La señora Calthrop movió la cabeza denegando.

—A juzgar por lo que usted me dijo, el daño, si es que se produjo alguno, fue causado aquella noche.

Dejé caer la cabeza entre mis manos, exhalando un gemido.

—Ojalá no nos hubiéramos ocupado nunca de este maldito enigma.

La señora Calthrop manifestó con firmeza:

—Los móviles de su decisión no pudieron ser más nobles. Parte de la labor ya está hecha. Cuando Ginger llame, después que la haya visitado el doctor, sabremos más. Supongo que le telefoneará a casa de Rhoda...

No se me escapó la sugerencia.

—Será mejor que regrese allí.

—Soy una estúpida —declaró la señora Calthrop en el momento de irme—. Me doy perfecta cuenta. ¡Pura farsa! Estamos obsesionados con ella. Me figuro que pensamos exclusivamente todo lo que ellos se proponían hacernos pensar.

Quizá tuviese razón. Sin embargo, yo no acertaba a dar con otro género de razonamiento.

Ginger me llamó más tarde.

—Ha venido el médico —dijo—. Parecía un poco desconcertado pero cree en un probable ataque de gripe. Hay mucha por ahí... Me ha ordenado guardar cama. Me enviará alguna medicina.
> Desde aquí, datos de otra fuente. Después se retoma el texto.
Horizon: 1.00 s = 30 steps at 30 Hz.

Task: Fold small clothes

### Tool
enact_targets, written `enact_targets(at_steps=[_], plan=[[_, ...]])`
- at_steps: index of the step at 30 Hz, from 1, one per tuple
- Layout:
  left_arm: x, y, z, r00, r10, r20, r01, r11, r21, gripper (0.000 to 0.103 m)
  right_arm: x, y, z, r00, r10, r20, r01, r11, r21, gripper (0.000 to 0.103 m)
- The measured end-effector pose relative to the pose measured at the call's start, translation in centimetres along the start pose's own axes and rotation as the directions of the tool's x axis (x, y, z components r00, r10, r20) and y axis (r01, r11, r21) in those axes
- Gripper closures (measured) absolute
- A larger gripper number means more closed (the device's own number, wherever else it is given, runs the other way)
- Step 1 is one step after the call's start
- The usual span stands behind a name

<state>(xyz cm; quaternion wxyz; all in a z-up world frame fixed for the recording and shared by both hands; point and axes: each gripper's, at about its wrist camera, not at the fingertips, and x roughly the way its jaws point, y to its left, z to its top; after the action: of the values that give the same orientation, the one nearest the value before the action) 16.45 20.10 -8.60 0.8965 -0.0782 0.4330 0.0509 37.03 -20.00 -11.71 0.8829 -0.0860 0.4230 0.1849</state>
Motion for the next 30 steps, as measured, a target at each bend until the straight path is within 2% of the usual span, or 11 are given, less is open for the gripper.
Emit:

Tengo mucha fiebre pero esto es natural en las indisposiciones de este tipo, ¿no?

Bajo su superficial valentía noté una desesperada llamada, una muda solicitud de ayuda.

—Te pondrás bien en seguida. ¿Me oyes? Te pondrás bien... ¿Te sientes muy molesta?

—Pues... Tengo fiebre, como te he dicho... Siento un gran ardor en la piel. No toleraría que alguien me tocara. Además me duelen los pies... Todo. Me encuentro muy caliente.

—Eso es consecuencia de la fiebre, querida. Escucha, Ginger... Voy a verte. Salgo de aquí ahora, en seguida. No, no te opongas.

—Conforme. Me alegro de que vengas, Mark. Yo diría... Sí. Desde luego. No soy tan valiente como en alguna ocasión pensé...

2

Telefoneé a Lejeune.

—La señorita Corrigan está enferma —le dije.

—¿Eh?

—Ya me ha oído: está enferma. Ha llamado a su médico. Éste cree que puede ser gripe. Quizá sea eso u otra cosa. No se me ocurre qué podrá hacer usted. La única idea que me ha asaltado ha sido la de procurarme la atención de un especialista.